··· Information shown ···

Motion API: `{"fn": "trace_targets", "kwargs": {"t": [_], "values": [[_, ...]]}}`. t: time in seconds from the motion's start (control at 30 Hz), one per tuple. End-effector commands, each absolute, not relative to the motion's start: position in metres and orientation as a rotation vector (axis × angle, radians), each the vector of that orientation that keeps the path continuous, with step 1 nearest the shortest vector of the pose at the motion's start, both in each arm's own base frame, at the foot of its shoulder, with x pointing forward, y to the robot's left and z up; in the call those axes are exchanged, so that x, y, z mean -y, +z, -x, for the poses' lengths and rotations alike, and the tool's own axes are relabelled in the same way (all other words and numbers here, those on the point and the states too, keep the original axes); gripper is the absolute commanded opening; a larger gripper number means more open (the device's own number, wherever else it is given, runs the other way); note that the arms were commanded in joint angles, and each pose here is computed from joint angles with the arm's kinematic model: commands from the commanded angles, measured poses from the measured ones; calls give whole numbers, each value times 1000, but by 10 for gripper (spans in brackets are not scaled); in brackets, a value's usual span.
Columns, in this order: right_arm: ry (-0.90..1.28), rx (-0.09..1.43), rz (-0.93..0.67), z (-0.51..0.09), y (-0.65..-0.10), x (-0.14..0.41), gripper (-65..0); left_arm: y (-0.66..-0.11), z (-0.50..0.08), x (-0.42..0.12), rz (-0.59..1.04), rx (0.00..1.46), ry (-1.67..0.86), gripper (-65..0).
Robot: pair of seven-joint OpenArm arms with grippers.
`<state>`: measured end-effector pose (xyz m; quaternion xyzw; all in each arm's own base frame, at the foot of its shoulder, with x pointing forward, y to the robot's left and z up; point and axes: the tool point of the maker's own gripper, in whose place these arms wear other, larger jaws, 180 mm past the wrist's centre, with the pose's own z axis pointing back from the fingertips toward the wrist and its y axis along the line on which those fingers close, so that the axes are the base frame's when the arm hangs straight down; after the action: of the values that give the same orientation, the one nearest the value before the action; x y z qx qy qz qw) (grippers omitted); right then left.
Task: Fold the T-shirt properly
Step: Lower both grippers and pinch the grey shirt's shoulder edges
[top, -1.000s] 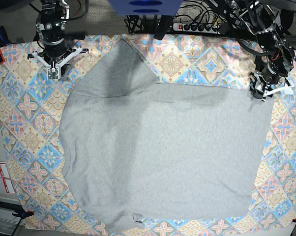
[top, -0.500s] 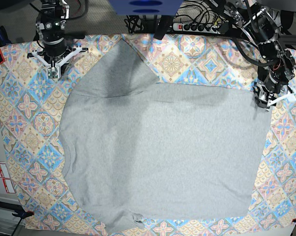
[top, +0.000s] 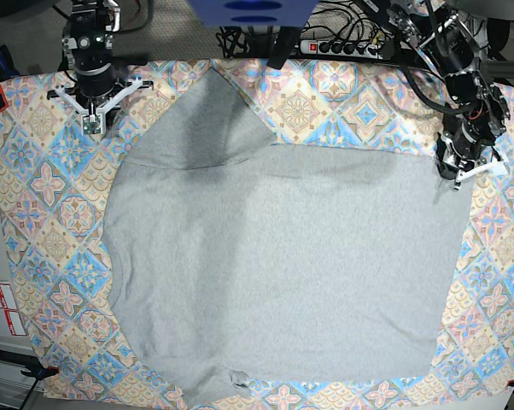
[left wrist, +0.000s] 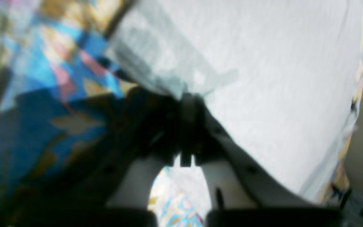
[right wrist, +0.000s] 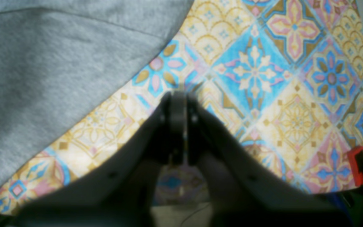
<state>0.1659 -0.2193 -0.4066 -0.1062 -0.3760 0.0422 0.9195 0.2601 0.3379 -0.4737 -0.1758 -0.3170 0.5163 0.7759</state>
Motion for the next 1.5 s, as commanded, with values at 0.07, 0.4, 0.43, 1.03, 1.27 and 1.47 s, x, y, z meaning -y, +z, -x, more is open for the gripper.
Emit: {"fn": "trace_targets", "kwargs": {"t": [0.07, 0.4, 0.43, 1.03, 1.27, 1.47], "values": [[84, 810, 222, -171, -398, 218, -564, -471, -259, -340, 374, 679, 1100, -650], [18, 827, 161, -176, -399, 210, -483, -479, -241, -343, 352, 654, 1110, -650], [-14, 830, 129, -177, -399, 208, -474, -479, -241, -343, 351, 652, 1110, -650], [-386, 669, -276, -219, -432, 183, -444, -480, -238, -344, 347, 649, 1110, -650], [-419, 581, -265, -201, -461, 186, -444, -480, -238, -344, 347, 649, 1110, -650], [-431, 547, -273, -198, -473, 182, -444, -480, -239, -344, 348, 650, 1108, -650]]}}
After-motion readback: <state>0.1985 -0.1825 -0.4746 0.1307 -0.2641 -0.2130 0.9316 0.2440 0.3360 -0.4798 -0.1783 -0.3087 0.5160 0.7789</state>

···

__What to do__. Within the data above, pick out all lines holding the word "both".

__Result of this task__.
Motion API: `{"fn": "trace_targets", "kwargs": {"t": [_], "values": [[_, ...]]}}`. t: time in seconds from the motion's start (control at 30 Hz), one per tuple. End-effector commands, each absolute, not relative to the motion's start: position in metres and orientation as a rotation vector (axis × angle, radians), each the vector of that orientation that keeps the path continuous, with step 1 nearest the shortest vector of the pose at the motion's start, both in each arm's own base frame, at the foot of its shoulder, with x pointing forward, y to the robot's left and z up; in the call those axes are exchanged, so that x, y, z mean -y, +z, -x, for the poses' lengths and rotations alike, and the tool's own axes are relabelled in the same way (all other words and numbers here, those on the point and the states too, keep the original axes); gripper is the absolute commanded opening; a larger gripper number means more open (the device's own number, wherever else it is given, runs the other way); note that the arms were commanded in joint angles, and each pose here is computed from joint angles with the arm's kinematic model: commands from the commanded angles, measured poses from the measured ones; calls give whole numbers, each value times 1000, but by 10 for gripper (spans in brackets are not scaled); in brackets, a value's usual span.
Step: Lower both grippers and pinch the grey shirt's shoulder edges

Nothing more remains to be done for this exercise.